In summary, the combination of twice-daily fludarabine and cytarabine appears to be active, with an ORR of 26% in a heavily pretreated population. This combination appears to be safe as well, with a low of 4-week mortality rate of 9%.
Clinical Practice Points.
Treatment options for patients with relapsed and refractory AML are limited.
BIDFA is active, with an objective response rate of 26% in a heavily pretreated AML population.
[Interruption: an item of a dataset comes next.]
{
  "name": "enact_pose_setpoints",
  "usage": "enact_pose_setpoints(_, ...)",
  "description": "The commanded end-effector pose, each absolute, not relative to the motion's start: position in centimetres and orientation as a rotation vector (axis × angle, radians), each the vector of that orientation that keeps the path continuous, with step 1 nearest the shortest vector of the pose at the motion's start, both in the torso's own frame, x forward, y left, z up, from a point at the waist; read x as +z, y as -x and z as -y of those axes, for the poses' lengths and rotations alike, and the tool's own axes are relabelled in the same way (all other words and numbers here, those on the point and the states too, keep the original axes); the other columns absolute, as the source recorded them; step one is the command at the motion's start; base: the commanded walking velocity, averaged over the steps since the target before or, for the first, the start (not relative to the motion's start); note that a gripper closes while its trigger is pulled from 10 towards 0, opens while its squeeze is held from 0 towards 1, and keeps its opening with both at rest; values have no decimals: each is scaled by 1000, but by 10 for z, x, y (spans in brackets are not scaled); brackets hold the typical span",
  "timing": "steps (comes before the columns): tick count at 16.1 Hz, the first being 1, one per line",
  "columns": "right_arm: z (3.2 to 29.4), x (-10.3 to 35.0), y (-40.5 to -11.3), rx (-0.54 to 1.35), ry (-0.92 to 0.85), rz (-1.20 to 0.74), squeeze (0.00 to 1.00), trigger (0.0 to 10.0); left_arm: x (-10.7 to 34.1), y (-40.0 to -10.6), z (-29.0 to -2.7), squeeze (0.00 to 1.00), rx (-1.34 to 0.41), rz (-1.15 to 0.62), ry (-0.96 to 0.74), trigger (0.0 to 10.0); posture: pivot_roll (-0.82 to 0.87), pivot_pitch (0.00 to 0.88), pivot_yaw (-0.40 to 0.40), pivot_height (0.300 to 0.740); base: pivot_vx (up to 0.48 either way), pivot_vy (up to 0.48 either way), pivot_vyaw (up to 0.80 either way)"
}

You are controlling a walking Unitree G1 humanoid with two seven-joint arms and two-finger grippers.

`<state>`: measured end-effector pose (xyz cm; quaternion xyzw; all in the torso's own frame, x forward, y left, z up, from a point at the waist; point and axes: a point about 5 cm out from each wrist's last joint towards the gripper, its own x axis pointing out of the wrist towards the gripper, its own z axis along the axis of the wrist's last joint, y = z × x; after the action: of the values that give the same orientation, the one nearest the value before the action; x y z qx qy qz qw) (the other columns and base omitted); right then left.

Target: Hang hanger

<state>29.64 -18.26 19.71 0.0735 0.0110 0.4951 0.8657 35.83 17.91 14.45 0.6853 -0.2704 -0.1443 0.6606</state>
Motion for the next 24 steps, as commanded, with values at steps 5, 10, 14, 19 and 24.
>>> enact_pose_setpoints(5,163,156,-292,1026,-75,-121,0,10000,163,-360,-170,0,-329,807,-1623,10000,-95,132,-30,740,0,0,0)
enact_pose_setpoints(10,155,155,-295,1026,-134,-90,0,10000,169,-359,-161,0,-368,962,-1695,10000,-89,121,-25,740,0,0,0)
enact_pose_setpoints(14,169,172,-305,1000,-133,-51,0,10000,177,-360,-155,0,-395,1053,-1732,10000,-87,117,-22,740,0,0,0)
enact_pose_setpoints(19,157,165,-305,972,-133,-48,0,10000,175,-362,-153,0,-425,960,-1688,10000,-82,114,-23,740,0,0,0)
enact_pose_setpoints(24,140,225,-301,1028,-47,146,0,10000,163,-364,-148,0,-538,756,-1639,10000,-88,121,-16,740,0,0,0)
This combination is safe with a low of 4-week mortality rate of 9%.
Trials assessing the combination of new nucleoside analogues with cytarabine or other new agents such as hypomethylating agents or histone deacetylase inhibitors are ongoing and may offer additional benefit.
Acknowledgments
This work was supported in part by grant CA100632 (leukemia SPORE) from the National Cancer Institute, Department of Health and Human Services.